> _Brief_:
The records below are to be restated word for word, with every picture left out.

_ _ _ _

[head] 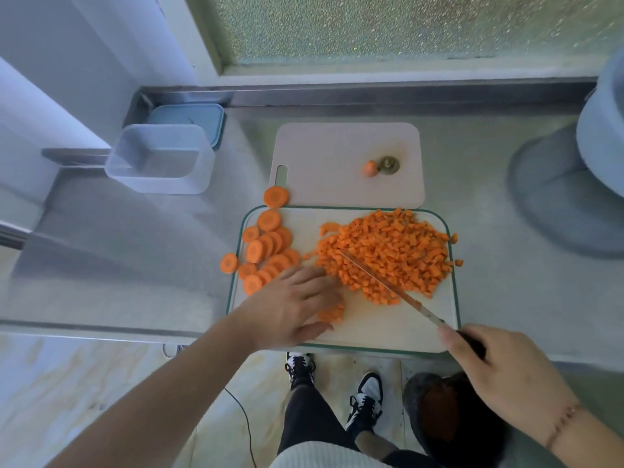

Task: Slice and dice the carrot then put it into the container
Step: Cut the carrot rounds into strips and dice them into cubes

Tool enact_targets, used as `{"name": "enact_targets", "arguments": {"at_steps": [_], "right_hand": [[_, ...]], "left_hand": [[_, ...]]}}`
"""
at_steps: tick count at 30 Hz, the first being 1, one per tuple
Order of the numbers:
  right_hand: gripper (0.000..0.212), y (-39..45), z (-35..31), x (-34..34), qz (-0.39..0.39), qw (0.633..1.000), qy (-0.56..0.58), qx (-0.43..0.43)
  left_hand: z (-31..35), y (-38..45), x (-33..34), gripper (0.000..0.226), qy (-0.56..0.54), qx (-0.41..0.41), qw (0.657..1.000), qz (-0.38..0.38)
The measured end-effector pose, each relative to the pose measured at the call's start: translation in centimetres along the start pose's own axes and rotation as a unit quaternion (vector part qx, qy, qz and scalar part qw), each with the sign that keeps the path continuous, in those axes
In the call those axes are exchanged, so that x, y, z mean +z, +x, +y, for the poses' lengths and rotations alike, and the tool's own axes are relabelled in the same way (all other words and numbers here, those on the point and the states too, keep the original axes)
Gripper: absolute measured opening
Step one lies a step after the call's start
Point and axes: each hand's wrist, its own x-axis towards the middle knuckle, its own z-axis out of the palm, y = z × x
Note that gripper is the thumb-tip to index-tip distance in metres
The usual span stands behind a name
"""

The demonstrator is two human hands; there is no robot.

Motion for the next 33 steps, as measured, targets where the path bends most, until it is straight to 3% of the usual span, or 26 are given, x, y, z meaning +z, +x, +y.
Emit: {"name": "enact_targets", "arguments": {"at_steps": [2, 6, 11, 17, 20, 23, 27, 29, 33], "right_hand": [[0.074, -0.1, -0.2, 0.1, -0.011, 1.0, 0.017, 0.004], [0.076, -0.1, -0.5, 1.0, -0.017, 0.999, 0.043, 0.001], [0.076, -0.3, -1.5, 1.7, -0.048, 0.996, 0.079, 0.0], [0.075, -0.1, -3.0, 3.1, -0.07, 0.988, 0.137, -0.005], [0.072, -0.3, -3.4, 3.6, -0.101, 0.983, 0.153, 0.002], [0.069, -0.3, -3.5, 3.5, -0.117, 0.985, 0.124, -0.012], [0.065, -0.5, -3.4, 3.2, -0.119, 0.986, 0.116, -0.015], [0.062, -0.6, -3.5, 3.0, -0.123, 0.985, 0.119, -0.013], [0.062, -0.5, -3.5, 3.1, -0.127, 0.984, 0.126, -0.007]], "left_hand": [[-0.1, -0.6, 1.2, 0.037, -0.014, 0.015, 1.0, -0.02], [0.6, -0.7, 2.2, 0.036, -0.018, -0.004, 0.999, 0.046], [3.4, -0.8, 3.7, 0.03, -0.042, -0.126, 0.98, 0.146], [7.8, 1.2, 6.7, 0.02, -0.034, -0.364, 0.892, 0.265], [8.8, 2.0, 6.6, 0.014, -0.063, -0.423, 0.856, 0.289], [8.6, 1.3, 5.4, 0.018, -0.089, -0.395, 0.88, 0.249], [6.1, -1.1, 3.1, 0.029, -0.107, -0.265, 0.951, 0.12], [4.5, -1.7, 2.4, 0.028, -0.094, -0.212, 0.97, 0.066], [3.5, -1.6, 2.7, 0.023, -0.066, -0.187, 0.976, 0.089]]}}
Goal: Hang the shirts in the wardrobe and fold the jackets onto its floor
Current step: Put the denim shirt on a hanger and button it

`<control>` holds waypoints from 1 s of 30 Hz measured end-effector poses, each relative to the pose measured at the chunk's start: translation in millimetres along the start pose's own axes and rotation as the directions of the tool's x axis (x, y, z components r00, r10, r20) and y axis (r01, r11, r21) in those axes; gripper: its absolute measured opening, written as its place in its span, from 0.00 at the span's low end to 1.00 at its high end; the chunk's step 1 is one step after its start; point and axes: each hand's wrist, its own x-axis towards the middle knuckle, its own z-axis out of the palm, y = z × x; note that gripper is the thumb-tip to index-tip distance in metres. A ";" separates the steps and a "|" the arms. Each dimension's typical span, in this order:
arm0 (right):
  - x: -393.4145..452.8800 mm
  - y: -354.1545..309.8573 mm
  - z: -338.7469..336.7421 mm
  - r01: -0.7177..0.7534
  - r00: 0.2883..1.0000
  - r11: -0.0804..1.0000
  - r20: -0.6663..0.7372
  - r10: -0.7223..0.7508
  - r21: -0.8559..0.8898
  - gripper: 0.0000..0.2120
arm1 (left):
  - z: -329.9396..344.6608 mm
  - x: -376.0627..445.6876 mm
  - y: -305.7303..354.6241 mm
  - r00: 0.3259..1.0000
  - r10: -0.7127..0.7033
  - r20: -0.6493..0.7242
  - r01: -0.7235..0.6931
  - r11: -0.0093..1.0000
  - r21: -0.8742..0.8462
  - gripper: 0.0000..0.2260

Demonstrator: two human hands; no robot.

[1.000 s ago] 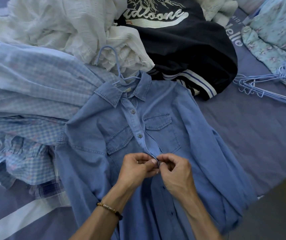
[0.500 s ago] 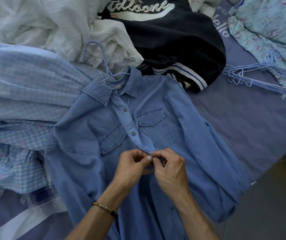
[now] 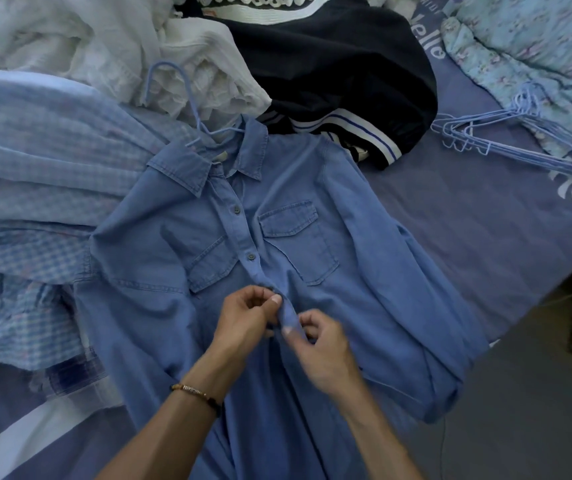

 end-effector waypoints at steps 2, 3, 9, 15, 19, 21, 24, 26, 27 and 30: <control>-10.7 10.6 2.0 0.145 0.989 0.966 0.062 -0.135 -0.216 0.08 | 4.2 1.8 -6.2 0.998 -0.059 -0.009 0.059 0.998 -0.003 0.05; -15.3 13.7 2.4 0.189 0.979 0.946 0.124 -0.161 -0.262 0.08 | 5.9 1.3 -9.6 0.997 -0.073 -0.006 0.073 0.997 0.029 0.08; -24.1 29.1 -11.5 0.159 0.987 0.972 0.021 -0.157 -0.176 0.09 | 2.0 -14.1 -28.7 0.998 0.017 -0.068 0.012 0.918 0.396 0.09; -1.6 41.1 -16.4 0.176 0.978 0.910 -0.036 -0.204 -0.375 0.05 | 3.8 -40.9 -54.6 0.988 0.046 -0.150 0.044 0.837 0.545 0.05; 4.3 44.9 -2.9 0.165 0.986 0.841 0.068 -0.151 -0.515 0.07 | 8.2 -48.0 -71.7 0.993 -0.001 -0.121 0.053 0.905 0.421 0.10; 6.7 44.2 0.3 0.142 0.990 0.825 0.062 -0.129 -0.547 0.06 | 9.4 -49.3 -74.2 0.995 -0.020 -0.095 0.049 0.947 0.318 0.10; 4.0 39.6 -6.2 0.142 0.990 0.858 0.059 -0.130 -0.494 0.04 | 14.3 -56.5 -67.9 0.996 -0.059 -0.067 0.067 0.990 0.126 0.10; -2.3 34.5 -19.0 0.111 0.993 0.935 -0.009 -0.121 -0.337 0.04 | 20.9 -62.3 -60.2 0.998 -0.046 -0.049 0.048 0.998 0.035 0.09; -5.9 31.4 -26.3 0.104 0.990 0.957 -0.064 -0.126 -0.270 0.04 | 25.0 -64.3 -56.1 0.999 -0.032 -0.038 0.033 0.999 0.006 0.09; -17.0 24.1 -47.3 0.161 0.960 0.963 -0.190 -0.204 -0.217 0.03 | 42.5 -71.4 -42.9 0.999 -0.010 -0.040 0.007 0.998 -0.061 0.10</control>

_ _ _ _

> _Solved exercise_:
[head] 

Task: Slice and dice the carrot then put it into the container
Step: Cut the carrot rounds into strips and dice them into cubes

Tool enact_targets, used as `{"name": "enact_targets", "arguments": {"at_steps": [_], "right_hand": [[_, ...]], "left_hand": [[_, ...]]}}`
"""
at_steps: tick count at 30 Hz, the first being 1, one per tuple
Order of the numbers:
  right_hand: gripper (0.000..0.212), y (-39..45), z (-35..31), x (-34..34), qz (-0.39..0.39), qw (0.633..1.000), qy (-0.56..0.58), qx (-0.43..0.43)
  left_hand: z (-31..35), y (-38..45), x (-33..34), gripper (0.000..0.226), qy (-0.56..0.54), qx (-0.41..0.41), qw (0.657..1.000), qz (-0.38..0.38)
The measured end-effector pose, each relative to the pose measured at the call's start: translation in centimetres along the start pose's own axes and rotation as a unit quaternion (vector part qx, qy, qz and scalar part qw), each with the sign that keeps the path continuous, in those axes
In the call those axes are exchanged, so that x, y, z mean +z, +x, +y, for the poses' lengths and rotations alike, and the tool's own axes are relabelled in the same way (all other words and numbers here, those on the point and the states too, keep the original axes)
Gripper: absolute measured opening
Step one lies a step after the call's start
Point and axes: each hand's wrist, its own x-axis towards the middle knuckle, its own z-axis out of the palm, y = z × x
Note that gripper is the thumb-tip to index-tip distance in metres
The usual span stands behind a name
"""

The demonstrator is two human hands; there is no robot.

Motion for the next 33 steps, as measured, targets where the path bends most, until it is straight to 3% of the usual span, or 26 are given, x, y, z meaning +z, +x, +y.
Emit: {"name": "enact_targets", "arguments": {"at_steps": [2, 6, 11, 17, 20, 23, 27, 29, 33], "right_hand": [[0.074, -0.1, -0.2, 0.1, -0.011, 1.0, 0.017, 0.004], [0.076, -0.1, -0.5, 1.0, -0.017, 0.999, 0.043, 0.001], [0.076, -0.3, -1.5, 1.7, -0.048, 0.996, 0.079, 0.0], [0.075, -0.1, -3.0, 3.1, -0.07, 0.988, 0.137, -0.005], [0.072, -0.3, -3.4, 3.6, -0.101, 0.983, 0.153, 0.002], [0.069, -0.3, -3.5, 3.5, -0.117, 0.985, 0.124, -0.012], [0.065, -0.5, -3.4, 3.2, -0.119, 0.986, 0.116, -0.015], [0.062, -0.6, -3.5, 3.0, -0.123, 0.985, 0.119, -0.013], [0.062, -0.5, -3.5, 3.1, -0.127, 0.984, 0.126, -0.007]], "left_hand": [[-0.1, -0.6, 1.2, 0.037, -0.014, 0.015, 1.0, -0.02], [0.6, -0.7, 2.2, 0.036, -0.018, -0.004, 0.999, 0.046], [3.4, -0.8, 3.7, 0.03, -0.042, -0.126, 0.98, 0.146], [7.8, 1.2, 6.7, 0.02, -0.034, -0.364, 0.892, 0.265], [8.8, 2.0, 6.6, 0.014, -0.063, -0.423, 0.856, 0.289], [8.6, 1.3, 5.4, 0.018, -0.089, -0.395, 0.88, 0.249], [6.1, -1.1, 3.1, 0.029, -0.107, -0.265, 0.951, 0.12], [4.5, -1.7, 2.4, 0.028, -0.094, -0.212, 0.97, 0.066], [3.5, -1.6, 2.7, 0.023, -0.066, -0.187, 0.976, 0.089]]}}
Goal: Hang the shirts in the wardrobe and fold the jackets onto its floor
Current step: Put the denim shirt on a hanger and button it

`<control>` holds waypoints from 1 s of 30 Hz measured end-effector poses, each relative to the pose measured at the chunk's start: translation in millimetres along the start pose's own axes and rotation as the directions of the tool's x axis (x, y, z components r00, r10, r20) and y axis (r01, r11, r21) in those axes; gripper: its absolute measured opening, written as its place in its span, from 0.00 at the span's low end to 1.00 at its high end; the chunk's step 1 is one step after its start; point and axes: each hand's wrist, its own x-axis towards the middle knuckle, its own z-axis out of the palm, y = z × x; note that gripper is the thumb-tip to index-tip distance in metres. A ";" separates the steps and a "|" the arms. Each dimension's typical span, in this order:
arm0 (right):
  - x: -393.4145..452.8800 mm
  - y: -354.1545..309.8573 mm
  - z: -338.7469..336.7421 mm
  - r01: -0.7177..0.7534
  - r00: 0.2883..1.0000
  - r11: -0.0804..1.0000
  - r20: -0.6663..0.7372
  - r10: -0.7223..0.7508
  - r21: -0.8559..0.8898
  - gripper: 0.0000..0.2120
arm1 (left):
  - z: -329.9396..344.6608 mm
  - x: -376.0627..445.6876 mm
  - y: -305.7303..354.6241 mm
  - r00: 0.3259..1.0000
  - r10: -0.7127..0.7033
  - r20: -0.6493..0.7242
  - r01: -0.7235..0.6931
  - r11: -0.0093..1.0000
  - r21: -0.8742..0.8462
  - gripper: 0.0000..0.2260

Demonstrator: two human hands; no robot.

[1.000 s ago] 
[0.500 s ago] 
[now] 

 end-effector waypoints at steps 2, 3, 9, 15, 19, 21, 24, 26, 27 and 30: <control>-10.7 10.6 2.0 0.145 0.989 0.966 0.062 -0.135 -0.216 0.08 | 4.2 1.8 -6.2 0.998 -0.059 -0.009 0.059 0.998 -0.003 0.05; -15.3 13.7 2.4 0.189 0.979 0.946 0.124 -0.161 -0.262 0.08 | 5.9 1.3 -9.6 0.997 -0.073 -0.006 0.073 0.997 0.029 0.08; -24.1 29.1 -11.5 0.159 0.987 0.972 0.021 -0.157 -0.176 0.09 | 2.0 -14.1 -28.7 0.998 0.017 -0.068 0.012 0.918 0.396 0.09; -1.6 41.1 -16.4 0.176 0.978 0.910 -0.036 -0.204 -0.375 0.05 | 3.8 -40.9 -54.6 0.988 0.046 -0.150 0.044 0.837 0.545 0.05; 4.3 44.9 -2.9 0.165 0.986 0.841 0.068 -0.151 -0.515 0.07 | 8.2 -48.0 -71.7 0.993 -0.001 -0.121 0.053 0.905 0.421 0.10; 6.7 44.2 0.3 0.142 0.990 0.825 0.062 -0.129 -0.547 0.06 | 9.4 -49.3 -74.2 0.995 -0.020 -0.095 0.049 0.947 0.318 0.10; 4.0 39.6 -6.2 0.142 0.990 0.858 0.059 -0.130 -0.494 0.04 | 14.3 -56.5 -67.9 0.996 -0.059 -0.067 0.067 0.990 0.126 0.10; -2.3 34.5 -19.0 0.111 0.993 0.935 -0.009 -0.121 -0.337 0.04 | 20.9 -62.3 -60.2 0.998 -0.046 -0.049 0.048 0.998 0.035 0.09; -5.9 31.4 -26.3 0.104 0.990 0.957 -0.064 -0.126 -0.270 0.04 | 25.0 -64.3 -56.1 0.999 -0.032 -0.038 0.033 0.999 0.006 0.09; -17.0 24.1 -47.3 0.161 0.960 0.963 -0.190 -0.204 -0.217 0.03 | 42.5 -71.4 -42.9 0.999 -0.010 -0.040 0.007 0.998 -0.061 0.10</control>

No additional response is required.